Restate every line of the material below word for word, skipping the images.

"""

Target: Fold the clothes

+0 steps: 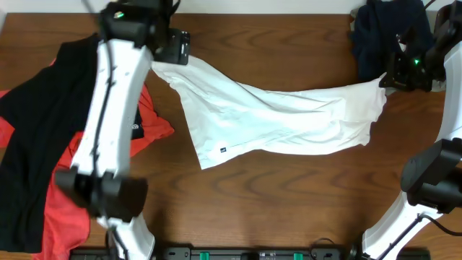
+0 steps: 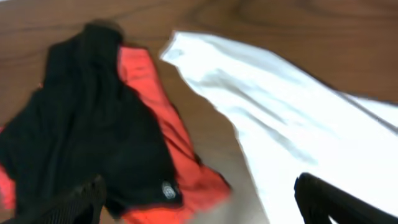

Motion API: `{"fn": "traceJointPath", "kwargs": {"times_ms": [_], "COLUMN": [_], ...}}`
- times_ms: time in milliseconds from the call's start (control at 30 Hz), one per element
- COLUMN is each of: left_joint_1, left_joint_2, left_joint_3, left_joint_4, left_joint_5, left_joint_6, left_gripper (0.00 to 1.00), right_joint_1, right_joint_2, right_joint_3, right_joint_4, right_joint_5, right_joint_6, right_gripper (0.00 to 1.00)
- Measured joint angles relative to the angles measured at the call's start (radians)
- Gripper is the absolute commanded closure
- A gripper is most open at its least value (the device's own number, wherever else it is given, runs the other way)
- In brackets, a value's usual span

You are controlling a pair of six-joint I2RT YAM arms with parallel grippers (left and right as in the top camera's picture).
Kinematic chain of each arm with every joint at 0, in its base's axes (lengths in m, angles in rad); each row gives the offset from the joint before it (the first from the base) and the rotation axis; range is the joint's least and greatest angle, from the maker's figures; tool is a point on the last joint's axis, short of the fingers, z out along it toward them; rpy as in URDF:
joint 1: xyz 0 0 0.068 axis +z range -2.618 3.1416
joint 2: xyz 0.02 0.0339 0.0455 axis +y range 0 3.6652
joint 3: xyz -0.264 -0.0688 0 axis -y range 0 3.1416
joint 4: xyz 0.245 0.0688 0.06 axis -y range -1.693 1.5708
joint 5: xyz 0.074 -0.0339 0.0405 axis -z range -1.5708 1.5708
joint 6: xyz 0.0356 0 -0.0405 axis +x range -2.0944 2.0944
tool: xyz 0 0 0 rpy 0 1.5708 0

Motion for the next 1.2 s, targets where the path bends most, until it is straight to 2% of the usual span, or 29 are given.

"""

- **Task result**
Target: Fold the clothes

+0 steps: 
+0 steps: 

Motion API: `{"fn": "traceJointPath", "kwargs": {"times_ms": [_], "COLUMN": [_], ...}}`
- times_ms: time in milliseconds from the call's start (control at 30 Hz), one per element
- COLUMN is each of: left_joint_1, left_joint_2, left_joint_3, left_joint_4, left_joint_5, left_joint_6, left_gripper (0.00 to 1.00), right_joint_1, right_joint_2, right_joint_3, right_joint_4, right_joint_5, right_joint_6, right_gripper (0.00 to 1.00)
- Measured joint angles relative to the angles measured at the call's start (radians)
- Gripper is the absolute commanded closure
- A gripper is most open at its least value (the device's own number, wherever else it is given, runs the other way)
- In brackets, a value's usual span

You are controlling a pair of six-joint I2RT YAM arms with parallel grippers (left and right as in the top camera's picture).
Kinematic chain of each arm with every joint at 0, in its base's axes (lengths in m, angles in rad); each row gives the offset from the joint before it (the first from the base) and the rotation axis; range is the joint's least and greatest angle, from the maker's figures; tool is a point on the last joint's axis, short of the fingers, z out along it toward them; rpy as in URDF:
joint 1: xyz 0 0 0.068 axis +z range -2.618 3.1416
joint 2: xyz 0.02 0.0339 0.0455 axis +y range 0 3.6652
joint 3: xyz -0.264 -0.0688 0 axis -y range 0 3.1416
joint 4: xyz 0.245 0.0688 0.06 axis -y range -1.693 1.5708
joint 5: xyz 0.074 -0.0339 0.0405 axis -z range -1.5708 1.5708
joint 6: xyz 0.0356 0 -0.0405 axis +x range -2.0944 2.0944
tool: xyz 0 0 0 rpy 0 1.5708 0

Motion for the next 1.2 s, targets where the path bends most, until it is straight to 2% of the usual span, or 29 are given.

No additional output is needed.